Have a box with separate spaces for the postponed, finished, and canceled tasks and a small board behind it for displaying the doing tasks. When moving a card to one of the sections in the box, make sure it’s sorted correctly among other cards, with later dates toward the back.
When the “finished” or “canceled” sections are full, you can open up space by archiving their oldest cards.
Implementation option #2: specialized software
There are many task management software packages. The following are major concerns in selecting one:
- Is it compatible with P1.express? For example, flow boards (usually called Kanban boards) are incompatible with P1.express because they are for priority‑based systems that sort tasks in a linear list.
- Your task management software should live long and serve you for many years. The shiny platform you’re considering may be obsolete a few years later.
- Is your data safe in that software? Your system should prevent data loss and misuse to a degree reasonable for your case.
- Is your data portable in that software? Some platforms make it difficult or nearly impossible to migrate your own data onto a new platform.
- Is the software simple enough for i to become an organic part of your daily work without adding unnecessary overhead?
Implementation option #3: Zero-install software
If you don’t want to start using new software or prefer to keep your system as portable as possible without dependencies, you can implement P1.express using the basic software available in nearly all modern laptop or desktop computers. It can be specially interesting to power users who can make it more powerful and tailored to their needs by writing simple scripts.
For a zero-install implementation of P1.express, create four directories, one for each status of tasks in P1.express (postponed, doing, canceled, and finished). Create an empty text file for each task and enter its related information (if any) inside the file. In many desktop operating systems, you can right click on an empty place in your file explorer to open a context menu; that menu usually has an option like “New → Text Document” or “Create Document” that creates an empty file for you.

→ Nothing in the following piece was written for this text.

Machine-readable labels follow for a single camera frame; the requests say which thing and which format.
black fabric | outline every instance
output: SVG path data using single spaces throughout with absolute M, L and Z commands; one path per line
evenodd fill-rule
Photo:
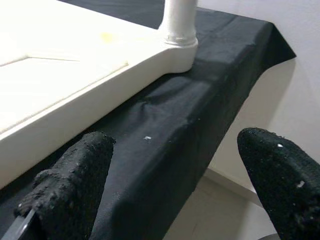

Your file and directory structure would look like the following:
The previous example uses the symbol “↻” to mark recurring tasks. You can, of course, use any other symbol or simply write “recurring” instead.
The tasks in the “postponed” directory are prefixed by the date when they will come back into the “doing” directory. Those in the “finished” and “canceled” directories are prefixed with the date they were finished or canceled. Use the ISO date format (yyyy-mm-dd) so that your files are sorted correctly.
If you need to have your task management system on multiple devices, you can sync it among them using solutions such as Syncthing, or use a cloud storage platform such as Nextcloud or CryptPad. (All three suggestions are free and open-source.)
You can use your mobile phone to access your task management system when you don’t have access to a proper computer, but it probably won’t work well as a primary way of working with this implementation.
Remember to set up some form of secure and safe backup and versioning for your task management directory. Power users can use a private Git repository for this purpose.